It was the musician’s equivalent of a marathon. Over one weekend in November, approximately 50 members of the CUMC community spent nine hours on Saturday and six on Sunday playing Beethoven. They were rehearsing for the first time as a group, in preparation for a Sunday afternoon performance, the CUMC Symphony Orchestra’s first in almost 10 years.
When students, faculty, and staff from all schools and many administrative offices walked in early on Saturday morning toting instruments, some were brushing up on skills used in many concert performances. Others had just tuned their instruments for the first time in many years. But for all orchestra members, the experience gave them a chance not only to make music, but to meet new people from across the community and to experience the campus where they work or study in a new way.
Before the Nov. 17, 2013, concert, the last orchestra performance was in the early 2000s. The group, which evolved from the Bard Chamber Orchestra, formed in 1992 by Drs. Julie Lin and Frank David, was a way to bring together musicians from across the College of Physicians and Surgeons. The orchestra may have stopped performing, but it was not forgotten. The current conductor for the orchestra, Hanjay Wang P&S ’15, was in an admissions interview when he first heard about the group. So when the P&S Alumni Association approached him about working on its relaunch, he was excited to take it on.
He and a core group of students and staff worked to gather musicians and arrange a performance, this time opening up the P&S group to all CUMC musicians with all experience levels.
“We wanted to make it as inclusive as possible,” said Mr. Wang.
Walking into rehearsal on Saturday, many orchestra members were meeting for the first time. Others were surprised to run into colleagues they never knew were musicians. Playing a different role on a familiar campus was exciting for Rachel Futrell, CUMC’s associate director of energy management and sustainability.
“When we convened on Saturday, we had professors, students, and staff, but we were all just there as musicians,” said Ms. Futrell, who played in symphonies throughout college and her earlier working years. “It was energizing. I wasn’t aware of how many hours we had put in until I got home and realized how tired I was.”
Rehearsals were not just exhausting, but challenging in the face of a 3 p.m. Sunday deadline—ready or not, an audience would be there, expecting a symphony orchestra performance. As rehearsals began, Mr. Wang quickly realized that the broad range of abilities needed to be addressed. He seated experienced performers alongside newer ones and spent time practicing with individual sections of the orchestra, focusing first on the wind players, then the string players. They practiced particular passages repeatedly, trying to close the experience gap as the concert hour drew ever closer.

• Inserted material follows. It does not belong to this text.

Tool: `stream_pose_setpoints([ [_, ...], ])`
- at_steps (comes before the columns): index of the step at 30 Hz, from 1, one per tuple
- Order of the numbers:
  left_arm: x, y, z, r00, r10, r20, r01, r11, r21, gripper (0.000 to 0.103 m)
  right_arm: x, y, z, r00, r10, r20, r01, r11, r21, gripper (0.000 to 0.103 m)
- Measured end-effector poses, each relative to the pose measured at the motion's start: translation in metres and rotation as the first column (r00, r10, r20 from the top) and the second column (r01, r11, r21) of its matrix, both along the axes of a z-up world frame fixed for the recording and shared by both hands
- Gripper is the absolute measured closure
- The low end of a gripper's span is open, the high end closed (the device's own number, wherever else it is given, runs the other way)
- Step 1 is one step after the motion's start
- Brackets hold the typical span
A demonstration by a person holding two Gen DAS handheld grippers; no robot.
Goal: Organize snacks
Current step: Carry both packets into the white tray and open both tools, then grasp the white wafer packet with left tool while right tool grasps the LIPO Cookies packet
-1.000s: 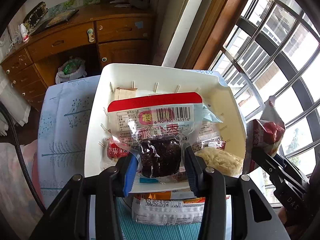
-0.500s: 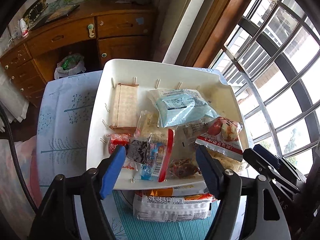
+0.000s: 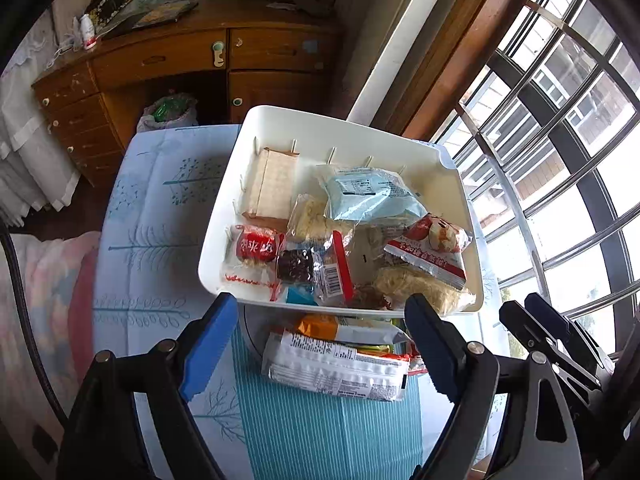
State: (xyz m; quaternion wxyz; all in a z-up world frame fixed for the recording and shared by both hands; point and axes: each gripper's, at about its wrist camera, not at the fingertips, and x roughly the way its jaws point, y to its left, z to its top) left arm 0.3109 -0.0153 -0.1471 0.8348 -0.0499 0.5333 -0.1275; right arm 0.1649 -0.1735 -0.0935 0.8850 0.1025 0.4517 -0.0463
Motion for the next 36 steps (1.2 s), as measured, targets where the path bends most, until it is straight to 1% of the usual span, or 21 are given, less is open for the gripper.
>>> stream_pose_setpoints([
  [3,-0.017,0.002,0.007,0.999,0.039,0.000,-0.039,0.999,0.003,0.014,-0.008,0.000,0.006,1.000,0.029,-0.002,-0.029,1.000,-0.006,0.044],
  [7,-0.040,0.004,0.011,0.994,0.112,-0.003,-0.112,0.994,0.006,0.013,-0.017,0.000,0.011,0.996,0.084,-0.014,-0.084,0.996,-0.025,0.042],
  [8,-0.046,0.005,0.011,0.991,0.131,-0.007,-0.131,0.991,0.003,0.013,-0.020,0.000,0.012,0.995,0.101,-0.015,-0.102,0.994,-0.031,0.041],
  [10,-0.058,0.006,0.008,0.985,0.173,-0.019,-0.173,0.985,-0.003,0.013,-0.027,0.000,0.012,0.990,0.137,-0.017,-0.137,0.990,-0.040,0.034],
  [14,-0.077,0.004,0.000,0.969,0.241,-0.054,-0.242,0.970,-0.010,0.013,-0.040,-0.002,0.009,0.978,0.207,-0.033,-0.208,0.977,-0.045,0.032],
  [20,-0.095,-0.007,-0.024,0.934,0.336,-0.125,-0.338,0.941,0.003,0.013,-0.056,-0.007,-0.006,0.949,0.306,-0.069,-0.311,0.947,-0.075,0.030],
  [26,-0.091,-0.022,-0.047,0.901,0.399,-0.171,-0.402,0.915,0.016,0.012,-0.067,-0.013,-0.029,0.913,0.392,-0.112,-0.403,0.909,-0.104,0.029],
  [29,-0.085,-0.026,-0.062,0.874,0.440,-0.208,-0.445,0.895,0.023,0.012,-0.068,-0.015,-0.040,0.895,0.428,-0.126,-0.441,0.890,-0.111,0.029],
  [30,-0.083,-0.026,-0.069,0.861,0.457,-0.224,-0.464,0.885,0.023,0.012,-0.068,-0.016,-0.044,0.891,0.436,-0.125,-0.449,0.886,-0.110,0.029],
  [36,-0.064,-0.030,-0.107,0.799,0.523,-0.296,-0.539,0.842,0.032,0.012,-0.066,-0.020,-0.075,0.873,0.470,-0.132,-0.481,0.873,-0.076,0.029],
])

And practice was not the only challenge: The group discovered that some stage lights in the auditorium were not working. They worried they would have to perform in the dark. Then a bass player thought on his feet and ran out to get an extension cord to connect another set of lights, which lit the stage dramatically. Finally, when the 150 audience members showed up on Sunday, the performance went off without a hitch.

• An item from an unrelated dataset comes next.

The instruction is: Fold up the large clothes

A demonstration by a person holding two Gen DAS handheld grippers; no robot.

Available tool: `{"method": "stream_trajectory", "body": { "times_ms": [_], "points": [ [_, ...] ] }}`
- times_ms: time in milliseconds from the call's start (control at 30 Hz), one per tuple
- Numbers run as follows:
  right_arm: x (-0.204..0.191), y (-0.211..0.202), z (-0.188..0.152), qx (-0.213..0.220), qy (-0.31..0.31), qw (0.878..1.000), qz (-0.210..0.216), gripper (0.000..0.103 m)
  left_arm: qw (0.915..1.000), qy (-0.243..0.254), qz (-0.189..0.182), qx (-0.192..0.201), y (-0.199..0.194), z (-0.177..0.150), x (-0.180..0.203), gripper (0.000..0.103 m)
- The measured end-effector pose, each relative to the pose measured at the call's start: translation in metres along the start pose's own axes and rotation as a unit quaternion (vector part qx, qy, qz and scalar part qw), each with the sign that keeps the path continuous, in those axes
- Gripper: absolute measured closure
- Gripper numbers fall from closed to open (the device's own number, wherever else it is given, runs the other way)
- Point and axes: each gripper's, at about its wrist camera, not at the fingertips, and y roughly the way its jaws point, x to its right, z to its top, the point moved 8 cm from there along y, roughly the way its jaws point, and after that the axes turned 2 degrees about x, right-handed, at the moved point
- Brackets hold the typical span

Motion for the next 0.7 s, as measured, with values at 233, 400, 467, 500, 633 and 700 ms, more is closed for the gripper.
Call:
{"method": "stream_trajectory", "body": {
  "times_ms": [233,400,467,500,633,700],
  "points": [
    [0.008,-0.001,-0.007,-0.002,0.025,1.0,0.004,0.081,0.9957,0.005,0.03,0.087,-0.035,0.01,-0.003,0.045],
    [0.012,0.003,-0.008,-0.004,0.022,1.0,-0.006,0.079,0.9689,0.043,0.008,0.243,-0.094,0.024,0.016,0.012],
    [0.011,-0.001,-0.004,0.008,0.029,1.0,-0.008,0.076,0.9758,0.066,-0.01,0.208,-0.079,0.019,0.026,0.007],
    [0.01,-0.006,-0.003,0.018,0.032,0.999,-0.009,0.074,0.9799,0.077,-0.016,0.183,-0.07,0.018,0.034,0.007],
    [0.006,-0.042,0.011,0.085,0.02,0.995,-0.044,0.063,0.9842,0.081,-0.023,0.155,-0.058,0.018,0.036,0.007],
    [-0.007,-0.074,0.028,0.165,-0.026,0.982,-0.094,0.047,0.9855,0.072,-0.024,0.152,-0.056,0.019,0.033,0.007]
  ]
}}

“It was a challenging experience, but it came together well,” said Mr. Wang. “I am very proud of each and every one of the musicians.”

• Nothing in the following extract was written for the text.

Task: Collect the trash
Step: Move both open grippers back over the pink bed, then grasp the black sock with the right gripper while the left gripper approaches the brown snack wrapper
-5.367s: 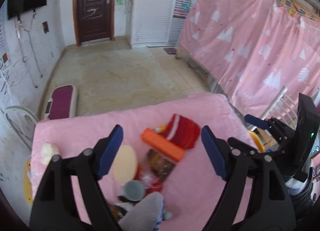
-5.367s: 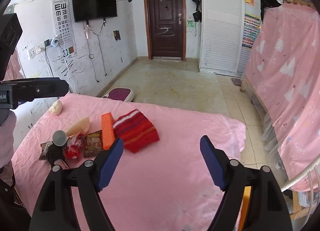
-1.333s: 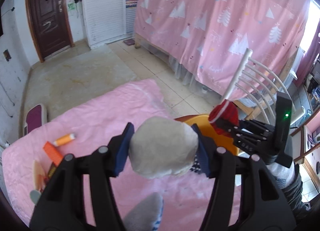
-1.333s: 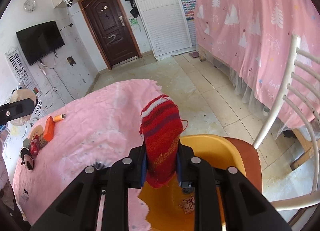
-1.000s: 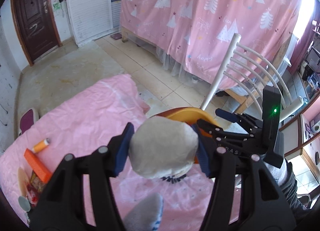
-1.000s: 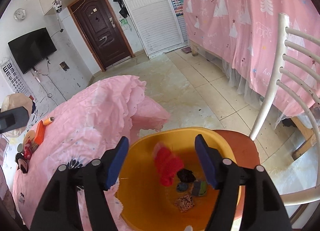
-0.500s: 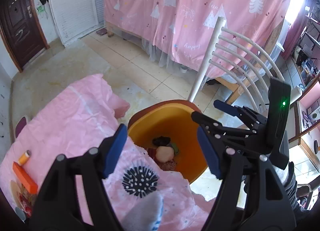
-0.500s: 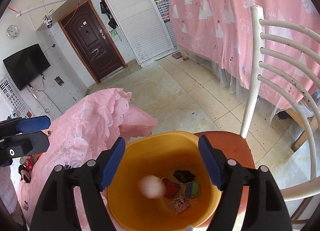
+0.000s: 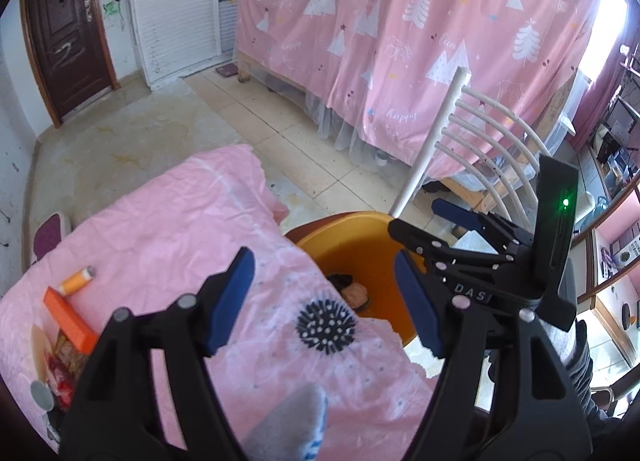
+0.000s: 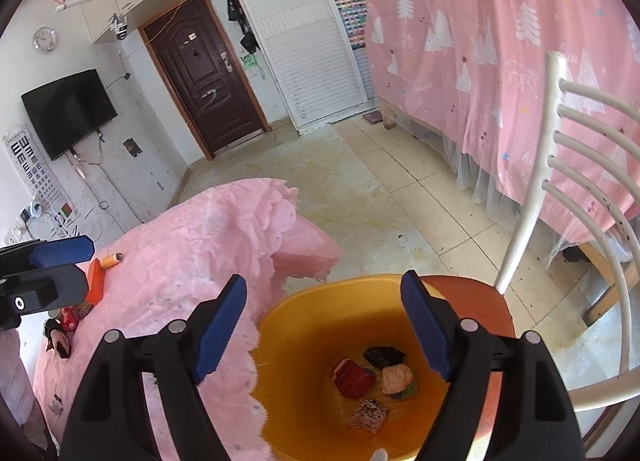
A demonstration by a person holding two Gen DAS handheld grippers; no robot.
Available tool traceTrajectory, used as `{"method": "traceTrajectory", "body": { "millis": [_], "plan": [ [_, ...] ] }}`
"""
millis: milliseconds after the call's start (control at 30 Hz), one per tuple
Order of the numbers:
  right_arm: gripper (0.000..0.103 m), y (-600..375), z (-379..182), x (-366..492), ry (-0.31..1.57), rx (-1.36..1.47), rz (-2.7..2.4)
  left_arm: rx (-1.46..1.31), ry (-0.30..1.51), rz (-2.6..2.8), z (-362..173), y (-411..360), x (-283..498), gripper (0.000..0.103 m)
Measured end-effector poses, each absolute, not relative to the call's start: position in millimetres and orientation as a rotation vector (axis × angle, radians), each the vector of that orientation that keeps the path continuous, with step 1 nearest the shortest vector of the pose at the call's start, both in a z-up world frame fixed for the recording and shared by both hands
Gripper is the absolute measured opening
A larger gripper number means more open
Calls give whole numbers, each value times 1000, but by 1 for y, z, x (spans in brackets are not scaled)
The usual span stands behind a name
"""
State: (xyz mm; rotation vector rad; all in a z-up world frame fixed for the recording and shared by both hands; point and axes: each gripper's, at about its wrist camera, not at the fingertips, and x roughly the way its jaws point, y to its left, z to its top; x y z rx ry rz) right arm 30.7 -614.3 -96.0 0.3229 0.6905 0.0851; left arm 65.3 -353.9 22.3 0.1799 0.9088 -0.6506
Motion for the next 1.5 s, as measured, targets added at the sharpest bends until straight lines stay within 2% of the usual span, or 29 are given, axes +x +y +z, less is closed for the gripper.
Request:
{"method": "traceTrajectory", "body": {
  "millis": [133,467,633,767,900,1500],
  "plan": [
    [71,-589,-88,38,693,288,120,144,885,-623,31,-328,61,73],
    [74,-520,-72,59,709,195,214,70,823,-525,43,-258,49,74],
    [76,-486,-69,68,722,159,258,44,791,-450,47,-220,41,85],
    [76,-459,-65,75,726,137,294,23,769,-403,51,-198,36,85],
    [77,-432,-59,79,724,99,335,3,752,-348,53,-170,29,91],
    [81,-337,-60,91,753,-7,487,-80,747,-157,39,-49,7,92]
  ]
}}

The audience was impressed.
“I was thrilled to see how well the orchestra came together,” said Anke Nolting, PhD, associate dean and executive director for alumni relations and development at the College of Physicians and Surgeons, who played a key role in supporting the orchestra’s revival, along with Anne L. Taylor, MD, vice dean for academic affairs in P&S, and Lisa Mellman, MD, P&S senior associate dean for student affairs.
“In my role, I get to work with many of our versatile and multi-talented students, but I did not realize how many great musicians we have across the medical center until I saw them on stage as a group,” said Dr. Nolting. “I look forward to seeing their next performance.”